Search Architecture

The public web app uses two local data sources for search:

the checked-in catalog for source discovery
the generated article library for recent-post browsing and post search

Public Search Surfaces

Route	Backing data	Purpose
`/api/articles`	`data/articles.generated.json`	Filtered post browsing with cursor pagination
`/api/search?scope=articles`	`data/articles.generated.json`	Ranked post search
`/api/search?scope=sources`	Catalog files under `data/`	Source discovery
`/api/search/autocomplete`	Catalog plus generated article library	Shared suggestions
`POST /api/search`	Optional backend proxy	Analytics logging only

Why the Split Exists

Route	Backing data	Purpose
`/api/articles`	`data/articles.generated.json`	filtered article browse with cursor pagination
`/api/search?scope=articles`	`data/articles.generated.json`	ranked article search across the exported corpus
`/api/search?scope=sources`	checked-in catalog files	source discovery and filtering
`/api/search/autocomplete`	shared catalog + article corpus index	feed, article, and topic suggestions
`POST /api/search`	optional backend proxy	analytics logging only

Shared article corpus behavior

apps/web/lib/article-corpus.ts is the shared server-only adapter for:

loading data/articles.generated.json
normalizing article filters (feed, topics, source_type, verified)
applying browse sort order (latest, oldest, source)
serving article search and autocomplete from the same normalized article rows

That means article browse, article search, and article autocomplete suggestions now share one authoritative dataset instead of mixing bounded live fetches and catalog-only matching.

Source catalog behavior

Source search still uses the repository catalog because feed discovery is an authored-data concern.

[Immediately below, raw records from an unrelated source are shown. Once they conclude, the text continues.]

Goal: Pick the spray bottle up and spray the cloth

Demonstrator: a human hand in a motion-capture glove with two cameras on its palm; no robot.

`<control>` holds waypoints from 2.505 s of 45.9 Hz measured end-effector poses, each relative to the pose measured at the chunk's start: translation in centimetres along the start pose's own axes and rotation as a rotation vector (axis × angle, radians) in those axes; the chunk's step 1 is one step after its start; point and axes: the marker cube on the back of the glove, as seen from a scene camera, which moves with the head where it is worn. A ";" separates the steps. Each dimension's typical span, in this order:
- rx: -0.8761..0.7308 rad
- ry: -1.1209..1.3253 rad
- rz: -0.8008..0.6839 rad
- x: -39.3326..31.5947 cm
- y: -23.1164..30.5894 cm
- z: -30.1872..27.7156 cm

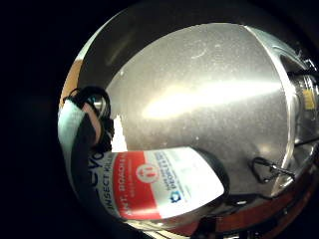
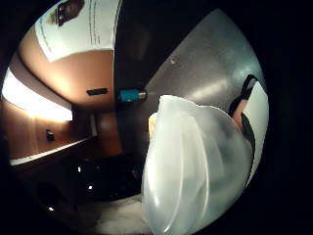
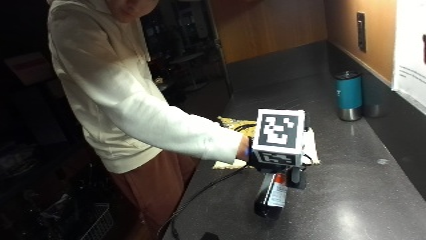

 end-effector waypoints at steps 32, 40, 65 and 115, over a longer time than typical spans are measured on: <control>-0.399 0.855 -0.279 -15.5 8.7 5.9; -0.421 0.988 -0.150 -15.5 9.1 9.2; -0.425 1.025 -0.276 -19.4 10.8 9.4; 0.240 -0.737 -0.423 -42.4 10.0 26.7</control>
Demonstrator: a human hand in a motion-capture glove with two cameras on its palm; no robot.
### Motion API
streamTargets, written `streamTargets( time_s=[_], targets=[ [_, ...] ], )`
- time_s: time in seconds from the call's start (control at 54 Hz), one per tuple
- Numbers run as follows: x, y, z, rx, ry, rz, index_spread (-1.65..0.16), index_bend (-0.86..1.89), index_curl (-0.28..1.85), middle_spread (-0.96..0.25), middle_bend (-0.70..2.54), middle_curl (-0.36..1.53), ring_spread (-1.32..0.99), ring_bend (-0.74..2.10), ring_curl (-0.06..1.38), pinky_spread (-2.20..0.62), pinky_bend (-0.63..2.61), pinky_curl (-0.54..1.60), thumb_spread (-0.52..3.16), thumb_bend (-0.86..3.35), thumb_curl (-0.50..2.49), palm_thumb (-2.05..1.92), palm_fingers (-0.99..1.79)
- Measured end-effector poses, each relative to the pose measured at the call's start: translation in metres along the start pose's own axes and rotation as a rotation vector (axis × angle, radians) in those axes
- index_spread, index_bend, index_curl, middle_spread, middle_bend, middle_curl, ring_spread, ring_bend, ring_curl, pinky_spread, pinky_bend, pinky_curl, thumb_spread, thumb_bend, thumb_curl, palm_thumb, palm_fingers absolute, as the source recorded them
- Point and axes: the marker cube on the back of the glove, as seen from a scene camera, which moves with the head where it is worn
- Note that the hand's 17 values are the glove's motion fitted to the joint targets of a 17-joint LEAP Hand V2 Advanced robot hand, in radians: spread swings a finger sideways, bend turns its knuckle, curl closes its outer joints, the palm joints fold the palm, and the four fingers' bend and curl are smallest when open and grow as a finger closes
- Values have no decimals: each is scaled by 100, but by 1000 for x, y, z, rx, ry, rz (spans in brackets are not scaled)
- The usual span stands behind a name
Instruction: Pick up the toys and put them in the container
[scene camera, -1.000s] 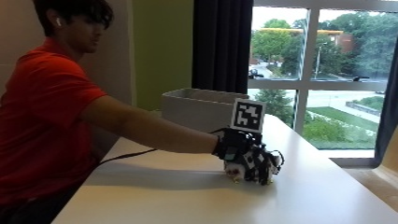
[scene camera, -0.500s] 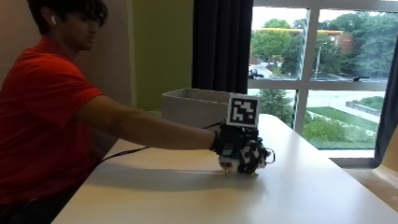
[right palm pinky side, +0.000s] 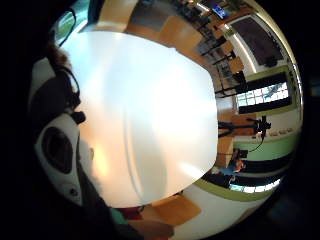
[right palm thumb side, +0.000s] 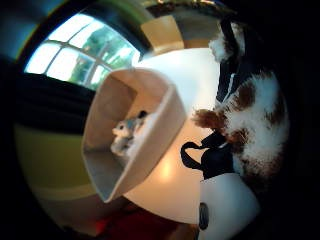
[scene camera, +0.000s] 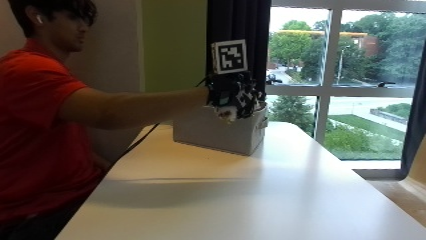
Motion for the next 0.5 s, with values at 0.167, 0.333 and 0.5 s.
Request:
streamTargets(
  time_s=[0.167, 0.333, 0.5],
  targets=[
    [-51, 0, -33, 21, -5, -38, -51, 30, 90, -47, 40, 50, -51, 86, 48, -48, 91, 36, 62, 10, 106, 63, 103],
    [-109, -8, -57, 16, 47, -76, -53, 24, 97, -48, 37, 52, -51, 85, 47, -48, 90, 36, 62, 9, 110, 63, 104],
    [-171, -12, -70, 14, 18, -150, -55, 18, 103, -49, 32, 55, -51, 83, 47, -48, 89, 36, 62, 8, 114, 63, 105]
  ],
)
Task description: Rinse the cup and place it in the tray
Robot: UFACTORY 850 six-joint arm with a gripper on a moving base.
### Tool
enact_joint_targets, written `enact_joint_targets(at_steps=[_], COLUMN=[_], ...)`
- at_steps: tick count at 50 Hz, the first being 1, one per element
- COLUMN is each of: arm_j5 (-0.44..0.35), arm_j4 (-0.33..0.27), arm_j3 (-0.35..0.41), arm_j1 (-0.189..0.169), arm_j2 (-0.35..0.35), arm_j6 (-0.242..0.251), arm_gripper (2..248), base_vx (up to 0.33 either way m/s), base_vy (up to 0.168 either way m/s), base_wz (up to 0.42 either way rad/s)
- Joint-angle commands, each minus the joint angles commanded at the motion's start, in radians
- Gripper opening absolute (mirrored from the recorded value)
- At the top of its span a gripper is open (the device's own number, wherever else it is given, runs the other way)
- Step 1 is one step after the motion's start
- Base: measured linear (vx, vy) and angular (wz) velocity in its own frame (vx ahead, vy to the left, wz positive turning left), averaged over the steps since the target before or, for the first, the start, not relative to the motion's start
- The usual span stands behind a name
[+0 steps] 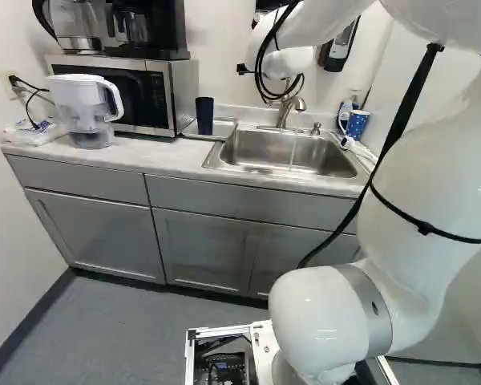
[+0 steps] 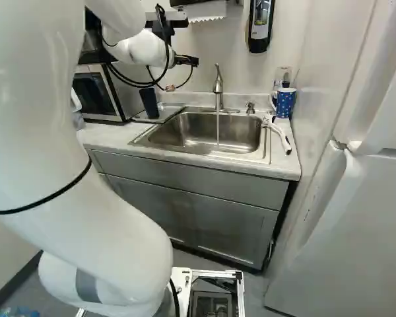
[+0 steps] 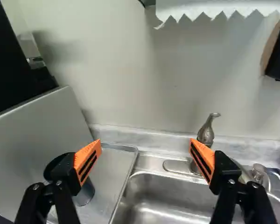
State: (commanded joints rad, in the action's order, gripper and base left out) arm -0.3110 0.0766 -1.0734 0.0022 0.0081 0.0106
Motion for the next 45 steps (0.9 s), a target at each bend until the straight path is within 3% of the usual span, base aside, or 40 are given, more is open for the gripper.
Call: enact_joint_targets(at_steps=[24,45], arm_j5=[0.0,0.006], arm_j4=[0.0,0.0], arm_j3=[-0.01,-0.122], arm_j1=[-0.065,-0.104], arm_j2=[0.003,-0.066], arm_j6=[0.0,0.0], arm_gripper=[247,247], base_vx=[0.0,0.0], base_vy=[0.0,0.0], base_wz=[0.0,0.0])
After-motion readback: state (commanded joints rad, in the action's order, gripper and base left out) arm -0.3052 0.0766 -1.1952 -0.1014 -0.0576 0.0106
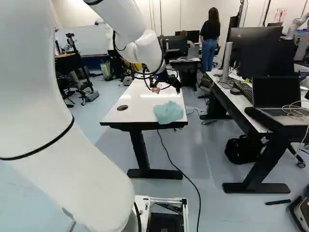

The web loader prefers these files in order:

data/feeds.enriched.yaml
data/feeds.yaml
data/feeds.json

This keeps source discovery available even when the runtime database or corpus has not been refreshed yet.

Operational distinction

If source search looks correct but article browse/search is empty, check the generated corpus path before changing catalog files. The reader workspace depends on data/articles.generated.json, not on direct SQLite access.

Runtime Search Features

The Python runtime still has its own search stack for CLI and backend work, including SQLite FTS, autocomplete indexes, and optional embedding-based search. Those features remain useful operationally, but they are not required for the public / experience.

Layer	Implementation	Purpose
Full-text	SQLite FTS5 virtual table + triggers	source search over stored runtime data
Autocomplete	trie index built from titles and topics	fast prefix suggestions
Semantic	embeddings + cosine similarity	meaning-based retrieval

Those runtime capabilities are still useful for CLI workflows, but they are no longer a prerequisite for the public / experience.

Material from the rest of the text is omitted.